» **THE DATA**
---

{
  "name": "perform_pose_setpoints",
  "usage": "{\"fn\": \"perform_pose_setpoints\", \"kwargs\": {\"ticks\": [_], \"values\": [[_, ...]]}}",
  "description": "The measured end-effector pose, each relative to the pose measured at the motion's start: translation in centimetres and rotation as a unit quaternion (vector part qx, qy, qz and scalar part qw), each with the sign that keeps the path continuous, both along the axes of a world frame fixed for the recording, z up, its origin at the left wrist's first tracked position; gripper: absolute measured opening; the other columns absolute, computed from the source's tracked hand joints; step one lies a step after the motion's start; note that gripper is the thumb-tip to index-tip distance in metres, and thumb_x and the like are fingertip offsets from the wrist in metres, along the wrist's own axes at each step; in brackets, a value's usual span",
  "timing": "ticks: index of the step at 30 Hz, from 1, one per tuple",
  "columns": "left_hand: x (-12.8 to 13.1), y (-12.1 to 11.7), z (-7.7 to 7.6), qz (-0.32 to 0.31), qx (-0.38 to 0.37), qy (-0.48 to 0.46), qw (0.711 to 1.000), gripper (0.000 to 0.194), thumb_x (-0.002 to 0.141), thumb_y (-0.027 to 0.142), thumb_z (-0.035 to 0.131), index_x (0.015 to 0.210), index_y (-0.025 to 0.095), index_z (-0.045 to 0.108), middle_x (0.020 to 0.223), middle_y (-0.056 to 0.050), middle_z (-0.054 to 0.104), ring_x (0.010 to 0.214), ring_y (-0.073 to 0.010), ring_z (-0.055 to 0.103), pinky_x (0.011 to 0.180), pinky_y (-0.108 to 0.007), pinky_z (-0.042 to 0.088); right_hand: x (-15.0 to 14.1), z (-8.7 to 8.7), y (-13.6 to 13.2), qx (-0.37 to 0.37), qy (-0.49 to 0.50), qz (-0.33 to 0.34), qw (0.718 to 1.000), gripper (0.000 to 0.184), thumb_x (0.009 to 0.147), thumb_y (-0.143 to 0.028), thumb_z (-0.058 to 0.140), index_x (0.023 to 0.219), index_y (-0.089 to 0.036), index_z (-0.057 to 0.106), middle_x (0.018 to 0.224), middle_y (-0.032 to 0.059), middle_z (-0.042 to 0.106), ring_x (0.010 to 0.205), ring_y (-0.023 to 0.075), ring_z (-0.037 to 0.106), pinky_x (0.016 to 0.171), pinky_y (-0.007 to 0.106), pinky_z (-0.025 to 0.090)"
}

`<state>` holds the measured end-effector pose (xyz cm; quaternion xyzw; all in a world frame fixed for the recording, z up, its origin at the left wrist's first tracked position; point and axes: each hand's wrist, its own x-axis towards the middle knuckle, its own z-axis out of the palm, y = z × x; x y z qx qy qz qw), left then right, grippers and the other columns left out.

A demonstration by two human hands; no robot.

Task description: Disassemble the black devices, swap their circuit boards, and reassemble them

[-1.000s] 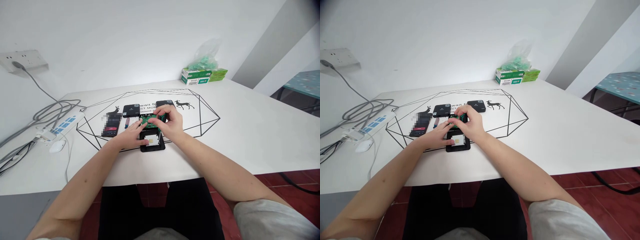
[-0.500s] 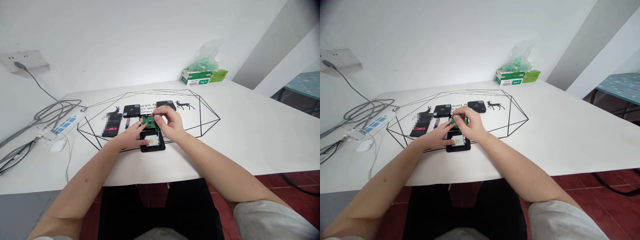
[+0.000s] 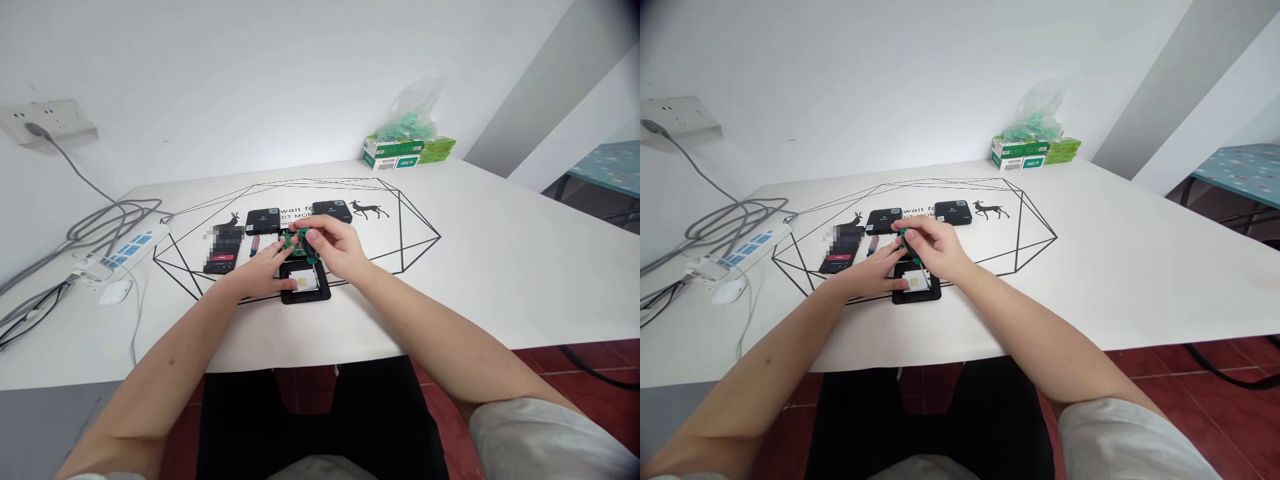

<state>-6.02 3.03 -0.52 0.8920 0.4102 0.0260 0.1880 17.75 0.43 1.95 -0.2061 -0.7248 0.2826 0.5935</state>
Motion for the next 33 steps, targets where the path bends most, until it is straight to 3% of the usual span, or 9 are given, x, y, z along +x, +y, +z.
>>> {"fn": "perform_pose_setpoints", "kwargs": {"ticks": [2,6,10,13,16,19,23,27,33], "values": [[-0.2,0.2,-0.3,-0.006,0.014,-0.016,1.000,0.099,0.094,0.081,0.062,0.173,0.031,0.028,0.183,-0.012,0.017,0.168,-0.0417,0.016,0.132,-0.062,0.023,0.2,0.4,0.1,0.010,-0.018,-0.006,1.000,0.022,0.102,-0.045,0.066,0.112,-0.026,0.071,0.102,0.0056,0.073,0.089,0.0187,0.070,0.079,0.037,0.060],[-0.4,0.6,-1.1,-0.021,0.039,-0.041,0.998,0.097,0.093,0.078,0.065,0.172,0.034,0.029,0.182,-0.011,0.022,0.166,-0.0395,0.024,0.131,-0.058,0.027,0.2,0.6,0.5,0.089,-0.023,-0.088,0.992,0.017,0.096,-0.038,0.073,0.092,-0.025,0.063,0.087,0.0005,0.060,0.081,0.0178,0.058,0.074,0.037,0.053],[-0.4,0.7,-1.3,-0.027,0.045,-0.041,0.998,0.096,0.094,0.079,0.063,0.171,0.033,0.031,0.181,-0.012,0.026,0.166,-0.0393,0.025,0.130,-0.058,0.027,-0.3,0.2,0.5,0.121,0.004,-0.120,0.985,0.017,0.093,-0.038,0.078,0.096,-0.026,0.066,0.089,0.0010,0.062,0.084,0.0191,0.061,0.074,0.039,0.054],[-0.3,0.5,-1.0,-0.026,0.040,-0.034,0.998,0.096,0.094,0.081,0.061,0.171,0.032,0.032,0.181,-0.012,0.024,0.166,-0.0400,0.024,0.131,-0.059,0.026,0.0,0.2,0.2,0.124,-0.002,-0.076,0.989,0.015,0.103,-0.040,0.065,0.104,-0.027,0.073,0.102,0.0055,0.073,0.099,0.0212,0.069,0.085,0.044,0.059],[-0.1,0.3,-0.5,-0.015,0.024,-0.014,0.999,0.097,0.094,0.083,0.060,0.171,0.029,0.034,0.183,-0.013,0.019,0.167,-0.0412,0.018,0.132,-0.060,0.024,0.4,0.6,0.0,0.032,-0.022,0.023,0.999,0.022,0.109,-0.041,0.056,0.110,-0.027,0.073,0.113,0.0065,0.079,0.108,0.0204,0.075,0.095,0.045,0.061],[0.0,0.2,-0.2,-0.009,0.016,-0.007,1.000,0.100,0.094,0.083,0.060,0.172,0.029,0.030,0.183,-0.013,0.016,0.168,-0.0417,0.014,0.132,-0.061,0.023,0.5,0.7,0.3,-0.061,0.009,0.096,0.993,0.022,0.102,-0.045,0.069,0.110,-0.025,0.063,0.108,0.0054,0.080,0.100,0.0180,0.077,0.086,0.038,0.064],[0.0,0.1,0.0,-0.001,0.008,-0.002,1.000,0.103,0.093,0.085,0.059,0.173,0.029,0.029,0.184,-0.014,0.011,0.168,-0.0422,0.013,0.132,-0.061,0.023,0.0,0.1,0.9,-0.042,0.070,0.030,0.996,0.039,0.092,-0.046,0.082,0.096,-0.027,0.048,0.094,0.0001,0.075,0.085,0.0147,0.072,0.074,0.032,0.060],[0.0,0.2,-0.3,-0.011,0.018,-0.011,1.000,0.101,0.093,0.085,0.058,0.173,0.031,0.028,0.183,-0.012,0.016,0.168,-0.0412,0.018,0.131,-0.061,0.023,-0.3,-0.2,0.8,0.019,0.065,-0.054,0.996,0.041,0.085,-0.042,0.088,0.094,-0.027,0.051,0.088,-0.0021,0.069,0.081,0.0151,0.067,0.072,0.033,0.056],[-0.1,0.5,-0.8,-0.020,0.040,-0.035,0.998,0.096,0.091,0.084,0.063,0.169,0.033,0.038,0.181,-0.011,0.025,0.166,-0.0417,0.023,0.130,-0.061,0.026,0.8,0.4,0.1,-0.028,0.023,0.076,0.996,0.018,0.102,-0.043,0.067,0.104,-0.025,0.064,0.102,0.0051,0.075,0.092,0.0183,0.075,0.079,0.038,0.063]]}}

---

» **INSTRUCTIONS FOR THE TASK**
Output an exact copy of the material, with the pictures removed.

» **RESULT FOR THIS EXERCISE**
{
  "name": "perform_pose_setpoints",
  "usage": "{\"fn\": \"perform_pose_setpoints\", \"kwargs\": {\"ticks\": [_], \"values\": [[_, ...]]}}",
  "description": "The measured end-effector pose, each relative to the pose measured at the motion's start: translation in centimetres and rotation as a unit quaternion (vector part qx, qy, qz and scalar part qw), each with the sign that keeps the path continuous, both along the axes of a world frame fixed for the recording, z up, its origin at the left wrist's first tracked position; gripper: absolute measured opening; the other columns absolute, computed from the source's tracked hand joints; step one lies a step after the motion's start; note that gripper is the thumb-tip to index-tip distance in metres, and thumb_x and the like are fingertip offsets from the wrist in metres, along the wrist's own axes at each step; in brackets, a value's usual span",
  "timing": "ticks: index of the step at 30 Hz, from 1, one per tuple",
  "columns": "left_hand: x (-12.8 to 13.1), y (-12.1 to 11.7), z (-7.7 to 7.6), qz (-0.32 to 0.31), qx (-0.38 to 0.37), qy (-0.48 to 0.46), qw (0.711 to 1.000), gripper (0.000 to 0.194), thumb_x (-0.002 to 0.141), thumb_y (-0.027 to 0.142), thumb_z (-0.035 to 0.131), index_x (0.015 to 0.210), index_y (-0.025 to 0.095), index_z (-0.045 to 0.108), middle_x (0.020 to 0.223), middle_y (-0.056 to 0.050), middle_z (-0.054 to 0.104), ring_x (0.010 to 0.214), ring_y (-0.073 to 0.010), ring_z (-0.055 to 0.103), pinky_x (0.011 to 0.180), pinky_y (-0.108 to 0.007), pinky_z (-0.042 to 0.088); right_hand: x (-15.0 to 14.1), z (-8.7 to 8.7), y (-13.6 to 13.2), qx (-0.37 to 0.37), qy (-0.49 to 0.50), qz (-0.33 to 0.34), qw (0.718 to 1.000), gripper (0.000 to 0.184), thumb_x (0.009 to 0.147), thumb_y (-0.143 to 0.028), thumb_z (-0.058 to 0.140), index_x (0.023 to 0.219), index_y (-0.089 to 0.036), index_z (-0.057 to 0.106), middle_x (0.018 to 0.224), middle_y (-0.032 to 0.059), middle_z (-0.042 to 0.106), ring_x (0.010 to 0.205), ring_y (-0.023 to 0.075), ring_z (-0.037 to 0.106), pinky_x (0.016 to 0.171), pinky_y (-0.007 to 0.106), pinky_z (-0.025 to 0.090)"
}

`<state>` holds the measured end-effector pose (xyz cm; quaternion xyzw; all in a world frame fixed for the recording, z up, its origin at the left wrist's first tracked position; point and axes: each hand's wrist, its own x-axis towards the middle knuckle, its own z-axis out of the palm, y = z × x; x y z qx qy qz qw), left then right, grippers and the other columns left out.

A demonstration by two human hands; no robot.

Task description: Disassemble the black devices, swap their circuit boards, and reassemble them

[-1.000s] 
[-0.500s] 
[+0.000s] 

<state>-6.02 3.03 -0.52 0.8920 0.4102 0.0260 0.1880 17.75 0.43 1.95 -0.2061 -0.7248 0.2826 0.5935</state>
Motion for the next 33 steps, targets where the path bends most, until it is straight to 3% of the usual span, or 9 are given, x, y, z along +x, +y, +z.
>>> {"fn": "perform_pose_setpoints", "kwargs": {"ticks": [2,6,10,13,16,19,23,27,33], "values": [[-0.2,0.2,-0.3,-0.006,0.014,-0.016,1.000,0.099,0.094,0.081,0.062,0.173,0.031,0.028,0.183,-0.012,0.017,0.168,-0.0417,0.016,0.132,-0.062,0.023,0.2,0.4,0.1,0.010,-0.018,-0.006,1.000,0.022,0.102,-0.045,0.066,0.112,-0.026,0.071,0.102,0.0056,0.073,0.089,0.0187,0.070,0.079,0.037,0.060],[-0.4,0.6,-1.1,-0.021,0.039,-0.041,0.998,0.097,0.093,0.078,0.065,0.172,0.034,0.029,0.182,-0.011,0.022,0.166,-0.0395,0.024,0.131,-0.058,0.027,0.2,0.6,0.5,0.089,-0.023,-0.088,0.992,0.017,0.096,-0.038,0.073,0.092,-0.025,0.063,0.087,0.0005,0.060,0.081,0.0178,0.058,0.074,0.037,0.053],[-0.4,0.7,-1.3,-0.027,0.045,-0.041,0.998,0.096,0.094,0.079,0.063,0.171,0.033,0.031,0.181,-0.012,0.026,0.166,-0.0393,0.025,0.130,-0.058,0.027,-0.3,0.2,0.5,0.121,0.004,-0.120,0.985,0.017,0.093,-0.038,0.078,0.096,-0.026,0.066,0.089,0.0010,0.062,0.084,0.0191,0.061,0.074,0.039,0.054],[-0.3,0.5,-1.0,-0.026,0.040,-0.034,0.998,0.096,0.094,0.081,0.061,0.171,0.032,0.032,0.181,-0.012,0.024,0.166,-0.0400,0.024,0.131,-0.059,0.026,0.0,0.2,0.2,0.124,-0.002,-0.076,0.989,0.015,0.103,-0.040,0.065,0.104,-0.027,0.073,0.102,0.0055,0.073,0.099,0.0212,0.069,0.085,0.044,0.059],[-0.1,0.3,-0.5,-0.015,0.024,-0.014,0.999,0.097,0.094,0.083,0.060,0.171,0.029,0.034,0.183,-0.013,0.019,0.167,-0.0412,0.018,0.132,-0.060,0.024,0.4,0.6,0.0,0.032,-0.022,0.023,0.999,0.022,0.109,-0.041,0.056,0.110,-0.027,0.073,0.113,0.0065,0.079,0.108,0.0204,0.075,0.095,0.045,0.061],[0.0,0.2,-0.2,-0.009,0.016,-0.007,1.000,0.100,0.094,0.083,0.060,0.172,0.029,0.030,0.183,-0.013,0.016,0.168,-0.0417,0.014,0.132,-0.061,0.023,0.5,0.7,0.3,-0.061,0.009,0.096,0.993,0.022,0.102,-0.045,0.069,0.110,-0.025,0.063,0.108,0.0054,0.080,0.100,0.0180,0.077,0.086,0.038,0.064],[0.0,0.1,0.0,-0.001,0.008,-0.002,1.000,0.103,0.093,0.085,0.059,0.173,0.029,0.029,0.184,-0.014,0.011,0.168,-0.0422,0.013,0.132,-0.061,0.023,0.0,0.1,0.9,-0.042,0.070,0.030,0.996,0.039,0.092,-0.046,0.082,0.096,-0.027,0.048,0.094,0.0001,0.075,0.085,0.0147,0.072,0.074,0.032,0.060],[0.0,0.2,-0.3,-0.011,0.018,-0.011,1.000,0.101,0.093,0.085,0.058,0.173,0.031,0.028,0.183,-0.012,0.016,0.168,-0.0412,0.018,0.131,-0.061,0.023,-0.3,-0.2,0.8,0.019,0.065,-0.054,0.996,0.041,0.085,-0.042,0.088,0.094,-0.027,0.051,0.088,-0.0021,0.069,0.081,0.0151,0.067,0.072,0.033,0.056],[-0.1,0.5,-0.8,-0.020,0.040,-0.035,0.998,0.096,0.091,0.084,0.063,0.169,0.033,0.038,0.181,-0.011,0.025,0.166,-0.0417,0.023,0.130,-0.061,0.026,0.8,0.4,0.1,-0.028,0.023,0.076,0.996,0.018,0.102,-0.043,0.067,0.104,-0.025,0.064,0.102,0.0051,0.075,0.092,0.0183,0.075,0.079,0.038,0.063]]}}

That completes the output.